Na szzczeblu federalnym nie ma prawie żadnych restrykcji w otwartym noszeniu broni w miejscach publicznych, poza kilkoma wyjątkami (niektóre budynki ferderalne - Kongres, urzędy pocztowe, do niedawna parki narodowe, itp.).

Cztery stany: California, Florida, Illinois, New York oraz District of Columbia, utrzymują pełny zakaz otwartego noszenia broni. Broń ukryta wymaga pozwolenia.
Siedem stanów: Connecticut, Hawaii, Maryland, Massachusetts, Minnesota, New Jersey i Rhode Island, wymaga pozwolenia i na open carry i na concealed carry.

W trzydziestu siedmiu stanach nie ma żadnych ograniczeń w otwartym noszeniu broni.

Concealed Carry


Prawo federalne pozwala niektórym czynnym i emerytowanym oficerom policji i agentom wybranych agencji federalnych posiadającym odpwiedni dokument identyfikacyjny, na noszenie broni ukrytej w miejscach publicznych. Prawo federalne jest ważniejsze i zastępuje przepisy stanowe prawie we wszystkich sytuacjach, poza kilkoma wyjątkami.

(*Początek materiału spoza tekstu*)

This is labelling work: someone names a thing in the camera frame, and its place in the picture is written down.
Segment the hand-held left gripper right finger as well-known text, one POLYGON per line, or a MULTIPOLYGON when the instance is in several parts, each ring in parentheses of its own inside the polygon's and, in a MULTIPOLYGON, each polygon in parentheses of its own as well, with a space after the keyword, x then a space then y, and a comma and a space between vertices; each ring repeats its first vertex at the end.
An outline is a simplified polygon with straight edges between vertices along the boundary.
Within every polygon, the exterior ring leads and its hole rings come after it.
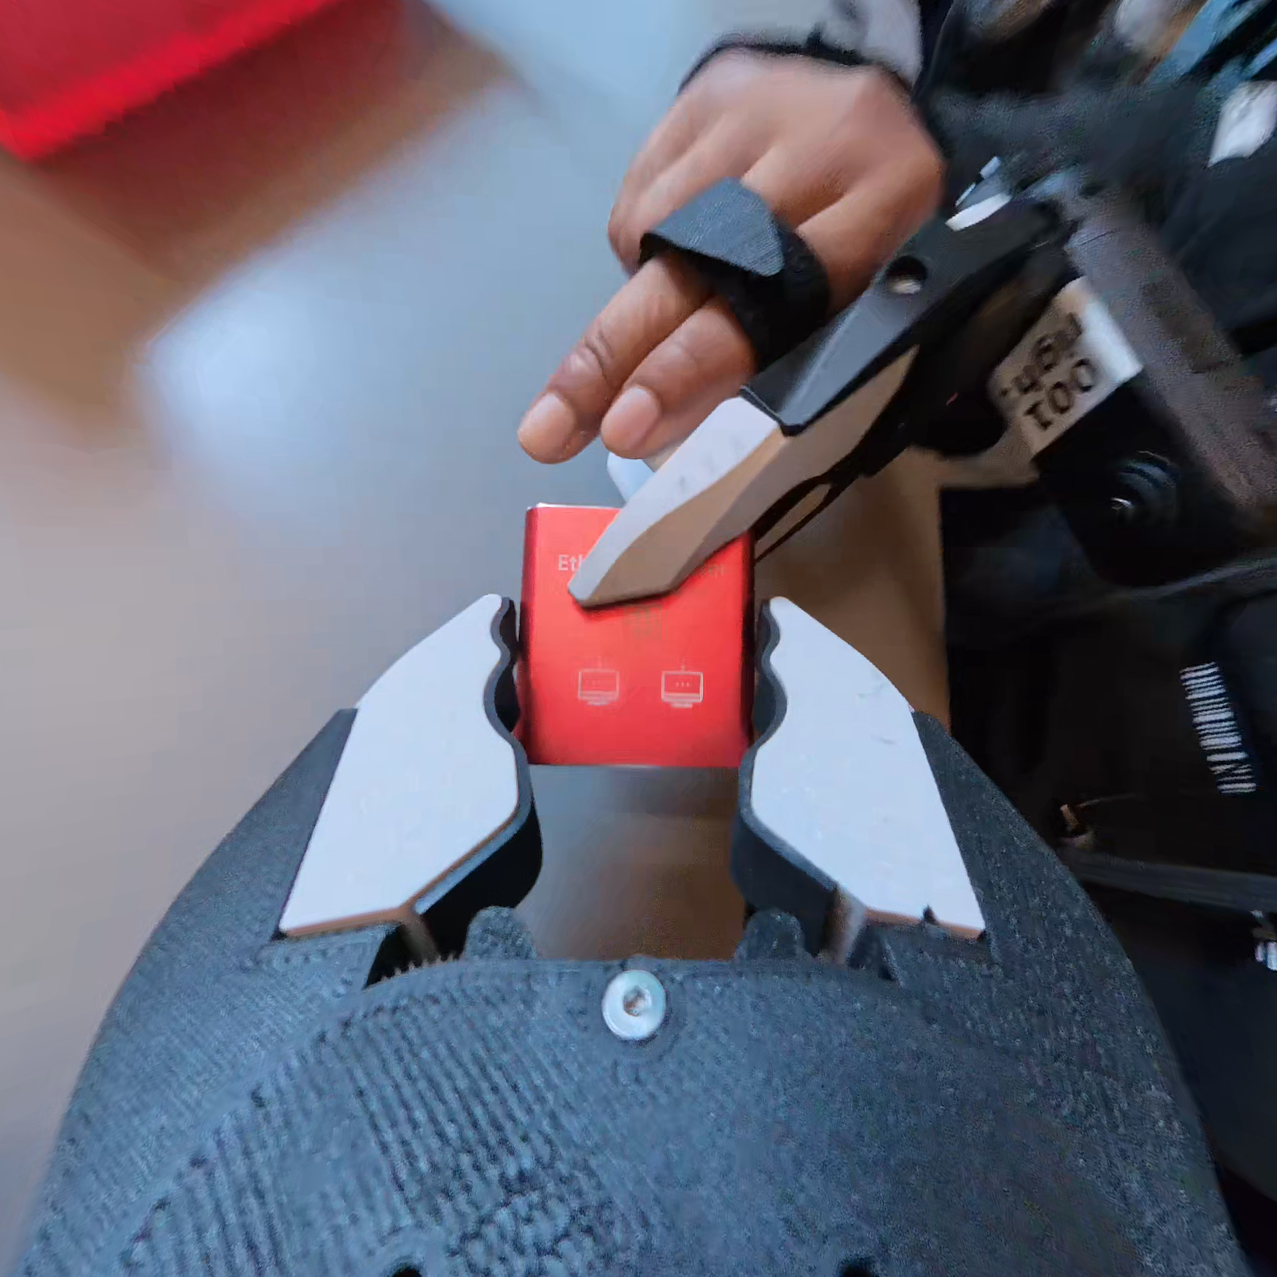
POLYGON ((911 704, 795 602, 758 614, 755 741, 739 768, 730 873, 745 906, 803 940, 985 920, 911 704))

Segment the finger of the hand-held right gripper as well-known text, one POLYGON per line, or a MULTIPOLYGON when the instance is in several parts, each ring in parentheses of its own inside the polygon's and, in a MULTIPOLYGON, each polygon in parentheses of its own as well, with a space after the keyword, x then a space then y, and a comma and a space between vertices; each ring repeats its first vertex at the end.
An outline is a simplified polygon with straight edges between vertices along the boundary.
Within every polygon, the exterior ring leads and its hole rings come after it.
POLYGON ((907 350, 792 437, 743 394, 719 405, 597 538, 568 582, 575 602, 593 610, 664 596, 758 531, 778 502, 851 455, 915 359, 907 350))
POLYGON ((883 471, 900 455, 900 441, 863 441, 853 453, 815 478, 801 481, 777 499, 754 526, 754 554, 760 563, 784 546, 806 525, 835 503, 854 482, 883 471))

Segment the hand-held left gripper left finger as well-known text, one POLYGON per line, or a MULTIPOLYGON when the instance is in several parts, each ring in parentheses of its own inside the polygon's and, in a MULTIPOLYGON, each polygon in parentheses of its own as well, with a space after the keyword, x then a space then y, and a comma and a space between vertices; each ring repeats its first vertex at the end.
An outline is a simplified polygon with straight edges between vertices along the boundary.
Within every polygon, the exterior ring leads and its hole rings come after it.
POLYGON ((407 649, 356 704, 281 909, 284 937, 386 923, 427 935, 445 900, 505 858, 497 896, 538 877, 527 757, 515 738, 517 608, 480 596, 407 649))

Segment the red metal ethernet switch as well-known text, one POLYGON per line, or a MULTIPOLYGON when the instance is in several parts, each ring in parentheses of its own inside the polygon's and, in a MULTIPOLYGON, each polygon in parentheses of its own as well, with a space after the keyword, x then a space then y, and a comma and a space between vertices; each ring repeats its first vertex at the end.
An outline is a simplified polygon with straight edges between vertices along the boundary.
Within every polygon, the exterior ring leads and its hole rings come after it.
POLYGON ((728 543, 669 596, 585 610, 568 582, 614 517, 603 506, 526 511, 523 748, 533 765, 734 771, 752 734, 752 541, 728 543))

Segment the red plastic bin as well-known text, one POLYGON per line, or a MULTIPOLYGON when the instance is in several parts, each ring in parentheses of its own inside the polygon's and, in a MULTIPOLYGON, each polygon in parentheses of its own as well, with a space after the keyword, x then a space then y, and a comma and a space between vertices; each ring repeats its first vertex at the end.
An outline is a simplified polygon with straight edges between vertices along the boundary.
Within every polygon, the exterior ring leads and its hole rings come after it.
POLYGON ((3 2, 3 151, 50 155, 328 6, 3 2))

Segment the person's right forearm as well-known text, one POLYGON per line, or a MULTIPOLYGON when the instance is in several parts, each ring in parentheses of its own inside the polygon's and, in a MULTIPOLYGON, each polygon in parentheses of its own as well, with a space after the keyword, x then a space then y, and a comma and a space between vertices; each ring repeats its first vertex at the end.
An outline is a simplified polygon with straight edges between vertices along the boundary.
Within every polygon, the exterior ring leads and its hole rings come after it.
POLYGON ((879 67, 907 88, 915 87, 927 66, 917 2, 818 3, 812 18, 722 34, 692 64, 679 90, 727 53, 798 58, 844 69, 879 67))

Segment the person's right hand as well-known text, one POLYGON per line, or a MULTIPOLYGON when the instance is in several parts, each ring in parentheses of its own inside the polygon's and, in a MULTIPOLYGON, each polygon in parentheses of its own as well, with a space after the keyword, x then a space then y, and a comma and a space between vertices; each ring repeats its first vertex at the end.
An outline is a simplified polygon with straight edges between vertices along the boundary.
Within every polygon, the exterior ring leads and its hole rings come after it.
POLYGON ((670 105, 611 208, 628 271, 518 426, 523 450, 562 464, 600 438, 649 458, 686 438, 755 373, 727 306, 670 254, 640 265, 644 233, 720 180, 752 189, 821 262, 845 307, 936 210, 944 161, 883 69, 730 52, 670 105))

W 25 stanach: Alabama (od. 1 stycznia  2023), Alaska, Arizona, Arkansas, Georgia, Idaho, Indiana, Iowa, Kansas, Kentucky, Maine, Mississippi, Missouri, Montana, New Hampshire, North Dakota, Ohio, Oklahoma, South Dakota, Tennessee, Texas, Utah, Vermont, West Virginia i Wyoming, nie ma zezwoleń ani na broń otwartą ani na ukrytą. Wszystkie, oprócz Vermont, gdzie pozwolenia nigdy nie były wymagane, wciąż wydają zezwolenia na concealed carry chociaż nie sa wymagane. Takie zezwolenia pozwalają na noszenie broni ukrytej również w stanach, które mają wzajemne umowy o takim samym traktowaniu mieszkańców tych stanów (resiprocity).

Sześć stanów:California, Delaware, Hawaii, Maryland, Massachusetts, New Jersey i Rhode Island, wciąż wymaga przedstawienia powodów ubiegania się o pozwolenie na concealed carry, podobnie jak do niedawna stan New York.

We wszystkich stanach obowiązują restrykcje w niektórych miejscach takich jak szkoły (gun-free zones), budynki stanowe, sądy, przedszkola, parki stanowe i inne.